→ **Data shown**:

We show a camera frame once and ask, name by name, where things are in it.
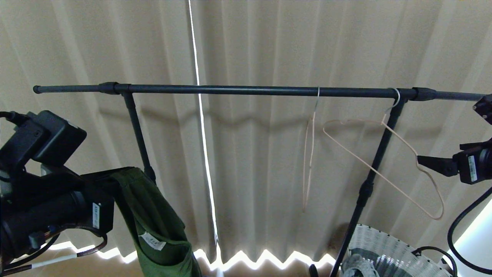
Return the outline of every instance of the green cloth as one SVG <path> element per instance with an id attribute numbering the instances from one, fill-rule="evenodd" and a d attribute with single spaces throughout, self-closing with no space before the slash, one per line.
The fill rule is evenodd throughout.
<path id="1" fill-rule="evenodd" d="M 201 277 L 185 225 L 156 185 L 138 168 L 111 174 L 111 178 L 120 185 L 114 198 L 135 242 L 144 276 Z"/>

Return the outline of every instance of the laundry basket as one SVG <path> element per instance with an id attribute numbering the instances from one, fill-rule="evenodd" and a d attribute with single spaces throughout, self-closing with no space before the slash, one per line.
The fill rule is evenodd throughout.
<path id="1" fill-rule="evenodd" d="M 349 255 L 369 260 L 380 277 L 451 277 L 425 256 L 412 254 L 415 248 L 384 232 L 359 224 L 348 247 Z"/>

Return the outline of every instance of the wire hanger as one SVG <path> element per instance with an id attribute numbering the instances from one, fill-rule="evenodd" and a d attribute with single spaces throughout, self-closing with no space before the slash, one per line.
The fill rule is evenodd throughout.
<path id="1" fill-rule="evenodd" d="M 388 108 L 385 112 L 384 112 L 384 116 L 383 116 L 383 119 L 381 120 L 381 122 L 378 122 L 378 121 L 372 121 L 372 120 L 365 120 L 365 119 L 348 119 L 346 120 L 346 122 L 343 122 L 341 120 L 330 120 L 330 121 L 327 121 L 325 122 L 325 124 L 323 124 L 323 132 L 329 137 L 331 138 L 336 144 L 338 144 L 340 147 L 342 147 L 345 151 L 347 151 L 348 153 L 350 153 L 352 156 L 354 156 L 355 158 L 357 158 L 359 161 L 361 161 L 364 165 L 366 165 L 368 168 L 370 168 L 372 171 L 374 171 L 377 175 L 379 175 L 381 178 L 383 178 L 385 181 L 387 181 L 390 185 L 394 186 L 399 192 L 401 192 L 405 197 L 407 197 L 411 202 L 413 202 L 420 210 L 422 210 L 425 214 L 427 214 L 430 218 L 434 219 L 434 220 L 440 220 L 442 219 L 443 215 L 444 215 L 444 200 L 442 198 L 442 195 L 441 195 L 441 192 L 439 191 L 439 188 L 437 187 L 437 184 L 435 183 L 434 181 L 434 178 L 431 176 L 431 174 L 426 171 L 425 169 L 423 169 L 419 163 L 417 162 L 417 156 L 418 156 L 418 153 L 417 151 L 415 150 L 415 148 L 413 148 L 406 140 L 404 140 L 400 135 L 398 135 L 393 129 L 391 129 L 388 125 L 386 125 L 386 123 L 384 122 L 384 120 L 386 119 L 386 116 L 388 115 L 389 111 L 396 107 L 396 105 L 398 105 L 400 103 L 400 98 L 401 98 L 401 95 L 400 95 L 400 91 L 396 88 L 394 88 L 394 90 L 398 93 L 398 99 L 397 101 L 395 102 L 395 104 L 393 106 L 391 106 L 390 108 Z M 441 215 L 438 216 L 438 217 L 435 217 L 433 216 L 431 213 L 429 213 L 427 210 L 425 210 L 420 204 L 418 204 L 415 200 L 413 200 L 410 196 L 408 196 L 405 192 L 403 192 L 400 188 L 398 188 L 395 184 L 393 184 L 390 180 L 388 180 L 385 176 L 383 176 L 381 173 L 379 173 L 379 171 L 377 171 L 376 169 L 374 169 L 372 166 L 370 166 L 367 162 L 365 162 L 363 159 L 361 159 L 359 156 L 357 156 L 356 154 L 354 154 L 352 151 L 350 151 L 349 149 L 347 149 L 345 146 L 343 146 L 340 142 L 338 142 L 335 138 L 333 138 L 330 134 L 328 134 L 325 130 L 325 125 L 327 123 L 332 123 L 332 122 L 339 122 L 341 123 L 342 125 L 345 125 L 346 123 L 348 122 L 354 122 L 354 121 L 357 121 L 357 122 L 367 122 L 367 123 L 375 123 L 375 124 L 379 124 L 379 125 L 383 125 L 386 129 L 388 129 L 388 131 L 390 131 L 393 135 L 395 135 L 398 139 L 400 139 L 406 146 L 408 146 L 408 148 L 410 148 L 410 150 L 412 150 L 412 152 L 414 153 L 415 155 L 415 165 L 417 167 L 417 169 L 420 171 L 420 172 L 423 172 L 425 175 L 427 175 L 427 177 L 429 177 L 430 181 L 432 182 L 432 184 L 434 185 L 434 188 L 439 196 L 439 200 L 441 202 L 441 205 L 442 205 L 442 211 L 441 211 Z"/>
<path id="2" fill-rule="evenodd" d="M 311 172 L 312 172 L 312 156 L 314 153 L 314 127 L 316 121 L 316 109 L 318 108 L 319 102 L 319 91 L 320 87 L 318 87 L 318 96 L 316 98 L 316 104 L 314 105 L 314 111 L 312 112 L 312 118 L 307 120 L 306 124 L 306 138 L 304 139 L 304 164 L 303 164 L 303 212 L 306 212 L 306 206 L 308 205 L 309 198 L 309 189 L 311 188 Z M 309 174 L 307 175 L 307 188 L 306 188 L 306 149 L 308 146 L 308 130 L 309 130 L 309 122 L 312 122 L 312 143 L 311 143 L 311 156 L 309 158 Z"/>

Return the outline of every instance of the garment rack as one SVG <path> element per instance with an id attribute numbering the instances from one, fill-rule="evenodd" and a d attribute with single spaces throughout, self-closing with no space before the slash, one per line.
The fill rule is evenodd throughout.
<path id="1" fill-rule="evenodd" d="M 68 93 L 68 92 L 101 92 L 110 95 L 122 95 L 130 115 L 130 120 L 135 133 L 140 155 L 142 157 L 144 172 L 155 182 L 155 173 L 150 165 L 149 155 L 145 147 L 142 129 L 138 120 L 133 93 L 168 93 L 168 94 L 226 94 L 226 95 L 277 95 L 277 96 L 314 96 L 318 95 L 318 87 L 267 87 L 267 86 L 185 86 L 185 85 L 133 85 L 107 82 L 99 85 L 74 85 L 74 86 L 34 86 L 37 94 L 43 93 Z M 362 97 L 362 98 L 393 98 L 396 106 L 391 109 L 387 125 L 394 129 L 401 111 L 407 101 L 430 101 L 434 99 L 478 101 L 483 94 L 458 93 L 436 91 L 429 88 L 399 89 L 400 101 L 397 103 L 397 94 L 394 89 L 378 88 L 319 88 L 320 97 Z M 384 130 L 383 136 L 374 156 L 372 167 L 379 169 L 384 153 L 390 142 L 392 133 Z M 338 252 L 336 262 L 330 273 L 330 277 L 336 277 L 348 245 L 354 234 L 355 227 L 359 221 L 362 211 L 368 202 L 374 188 L 376 173 L 372 170 L 359 190 L 354 212 L 350 219 L 348 229 L 343 238 L 342 246 Z"/>

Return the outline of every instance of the horizontal metal bar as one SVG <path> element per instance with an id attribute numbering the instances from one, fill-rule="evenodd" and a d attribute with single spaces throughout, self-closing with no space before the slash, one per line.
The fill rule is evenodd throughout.
<path id="1" fill-rule="evenodd" d="M 52 92 L 103 92 L 109 94 L 122 93 L 172 93 L 172 94 L 229 94 L 229 95 L 284 95 L 284 96 L 317 96 L 317 87 L 268 87 L 268 86 L 188 86 L 188 85 L 133 85 L 103 83 L 100 85 L 82 86 L 35 86 L 36 93 Z M 478 101 L 482 94 L 439 92 L 424 89 L 399 89 L 402 98 L 409 100 L 462 100 Z M 391 88 L 320 88 L 322 97 L 362 97 L 362 98 L 396 98 Z"/>

→ **What is expected**:
Transcribe the listing above verbatim. No picture belongs in the result.

→ **Exercise result**:
We show a camera frame once and ask, name by name, where things are in it.
Return the outline of every instance of the green cloth as one SVG <path> element per instance with an id attribute numbering the instances from one, fill-rule="evenodd" and a d attribute with single spaces throughout, self-closing with no space before the slash, one per line.
The fill rule is evenodd throughout.
<path id="1" fill-rule="evenodd" d="M 201 277 L 185 225 L 156 185 L 138 168 L 111 174 L 111 178 L 120 185 L 114 198 L 135 242 L 144 276 Z"/>

Return the outline of every instance of the laundry basket as one SVG <path> element per instance with an id attribute numbering the instances from one, fill-rule="evenodd" and a d attribute with single spaces throughout, self-closing with no space before the slash, one per line.
The fill rule is evenodd throughout.
<path id="1" fill-rule="evenodd" d="M 349 255 L 369 260 L 380 277 L 451 277 L 425 256 L 412 254 L 415 248 L 384 232 L 359 224 L 348 247 Z"/>

Return the outline of every instance of the wire hanger as one SVG <path> element per instance with an id attribute numbering the instances from one, fill-rule="evenodd" and a d attribute with single spaces throughout, self-closing with no space before the slash, one per line.
The fill rule is evenodd throughout.
<path id="1" fill-rule="evenodd" d="M 388 108 L 385 112 L 384 112 L 384 116 L 383 116 L 383 119 L 381 120 L 381 122 L 378 122 L 378 121 L 372 121 L 372 120 L 365 120 L 365 119 L 348 119 L 346 120 L 346 122 L 343 122 L 341 120 L 330 120 L 330 121 L 327 121 L 325 122 L 325 124 L 323 124 L 323 132 L 329 137 L 331 138 L 336 144 L 338 144 L 340 147 L 342 147 L 345 151 L 347 151 L 348 153 L 350 153 L 352 156 L 354 156 L 355 158 L 357 158 L 359 161 L 361 161 L 364 165 L 366 165 L 368 168 L 370 168 L 372 171 L 374 171 L 377 175 L 379 175 L 381 178 L 383 178 L 385 181 L 387 181 L 390 185 L 394 186 L 399 192 L 401 192 L 405 197 L 407 197 L 411 202 L 413 202 L 420 210 L 422 210 L 425 214 L 427 214 L 430 218 L 434 219 L 434 220 L 440 220 L 442 219 L 443 215 L 444 215 L 444 200 L 442 198 L 442 195 L 441 195 L 441 192 L 439 191 L 439 188 L 437 187 L 437 184 L 435 183 L 434 181 L 434 178 L 431 176 L 431 174 L 426 171 L 425 169 L 423 169 L 419 163 L 417 162 L 417 156 L 418 156 L 418 153 L 417 151 L 415 150 L 415 148 L 413 148 L 406 140 L 404 140 L 400 135 L 398 135 L 393 129 L 391 129 L 388 125 L 386 125 L 386 123 L 384 122 L 384 120 L 386 119 L 386 116 L 388 115 L 389 111 L 396 107 L 396 105 L 398 105 L 400 103 L 400 98 L 401 98 L 401 95 L 400 95 L 400 91 L 396 88 L 394 88 L 394 90 L 398 93 L 398 99 L 397 101 L 395 102 L 395 104 L 393 106 L 391 106 L 390 108 Z M 441 215 L 438 216 L 438 217 L 435 217 L 433 216 L 431 213 L 429 213 L 427 210 L 425 210 L 420 204 L 418 204 L 415 200 L 413 200 L 410 196 L 408 196 L 405 192 L 403 192 L 400 188 L 398 188 L 395 184 L 393 184 L 390 180 L 388 180 L 385 176 L 383 176 L 381 173 L 379 173 L 379 171 L 377 171 L 376 169 L 374 169 L 372 166 L 370 166 L 367 162 L 365 162 L 363 159 L 361 159 L 359 156 L 357 156 L 356 154 L 354 154 L 352 151 L 350 151 L 349 149 L 347 149 L 345 146 L 343 146 L 340 142 L 338 142 L 335 138 L 333 138 L 330 134 L 328 134 L 325 130 L 325 125 L 327 123 L 332 123 L 332 122 L 339 122 L 341 123 L 342 125 L 345 125 L 346 123 L 348 122 L 354 122 L 354 121 L 357 121 L 357 122 L 367 122 L 367 123 L 375 123 L 375 124 L 379 124 L 379 125 L 383 125 L 386 129 L 388 129 L 388 131 L 390 131 L 393 135 L 395 135 L 398 139 L 400 139 L 406 146 L 408 146 L 408 148 L 410 148 L 410 150 L 412 150 L 412 152 L 414 153 L 415 155 L 415 165 L 417 167 L 417 169 L 420 171 L 420 172 L 423 172 L 425 175 L 427 175 L 427 177 L 429 177 L 430 181 L 432 182 L 432 184 L 434 185 L 434 188 L 439 196 L 439 200 L 441 202 L 441 205 L 442 205 L 442 211 L 441 211 Z"/>
<path id="2" fill-rule="evenodd" d="M 311 172 L 312 172 L 312 156 L 314 153 L 314 127 L 316 121 L 316 109 L 318 108 L 319 102 L 319 91 L 320 87 L 318 87 L 318 96 L 316 98 L 316 104 L 314 105 L 314 111 L 312 112 L 312 118 L 307 120 L 306 124 L 306 138 L 304 139 L 304 164 L 303 164 L 303 212 L 306 212 L 306 206 L 308 205 L 309 198 L 309 189 L 311 188 Z M 309 174 L 307 175 L 307 188 L 306 188 L 306 149 L 308 146 L 308 130 L 309 130 L 309 122 L 312 122 L 312 143 L 311 143 L 311 156 L 309 158 Z"/>

Return the outline of every instance of the garment rack as one SVG <path> element per instance with an id attribute numbering the instances from one, fill-rule="evenodd" and a d attribute with single spaces throughout, self-closing with no space before the slash, one per line.
The fill rule is evenodd throughout.
<path id="1" fill-rule="evenodd" d="M 68 93 L 68 92 L 101 92 L 110 95 L 122 95 L 130 115 L 130 120 L 135 133 L 140 155 L 142 157 L 144 172 L 155 182 L 155 173 L 150 165 L 149 155 L 145 147 L 142 129 L 138 120 L 133 93 L 168 93 L 168 94 L 226 94 L 226 95 L 277 95 L 277 96 L 314 96 L 318 95 L 318 87 L 267 87 L 267 86 L 185 86 L 185 85 L 133 85 L 107 82 L 99 85 L 74 85 L 74 86 L 34 86 L 37 94 L 43 93 Z M 362 97 L 362 98 L 393 98 L 396 106 L 391 109 L 387 125 L 394 129 L 401 111 L 407 101 L 430 101 L 434 99 L 478 101 L 483 94 L 458 93 L 436 91 L 429 88 L 399 89 L 400 101 L 397 103 L 397 94 L 394 89 L 378 88 L 319 88 L 320 97 Z M 384 130 L 383 136 L 374 156 L 372 167 L 379 169 L 384 153 L 390 142 L 392 133 Z M 338 252 L 336 262 L 330 273 L 330 277 L 336 277 L 348 245 L 354 234 L 355 227 L 359 221 L 362 211 L 368 202 L 374 188 L 376 173 L 372 170 L 359 190 L 354 212 L 350 219 L 348 229 L 343 238 L 342 246 Z"/>

Return the outline of every instance of the horizontal metal bar as one SVG <path> element per instance with an id attribute numbering the instances from one, fill-rule="evenodd" and a d attribute with single spaces throughout, self-closing with no space before the slash, one per line.
The fill rule is evenodd throughout.
<path id="1" fill-rule="evenodd" d="M 52 92 L 103 92 L 109 94 L 122 93 L 172 93 L 172 94 L 229 94 L 229 95 L 284 95 L 284 96 L 317 96 L 317 87 L 268 87 L 268 86 L 188 86 L 188 85 L 133 85 L 103 83 L 100 85 L 82 86 L 35 86 L 36 93 Z M 478 101 L 482 94 L 439 92 L 424 89 L 399 89 L 402 98 L 409 100 L 462 100 Z M 391 88 L 320 88 L 322 97 L 362 97 L 362 98 L 396 98 Z"/>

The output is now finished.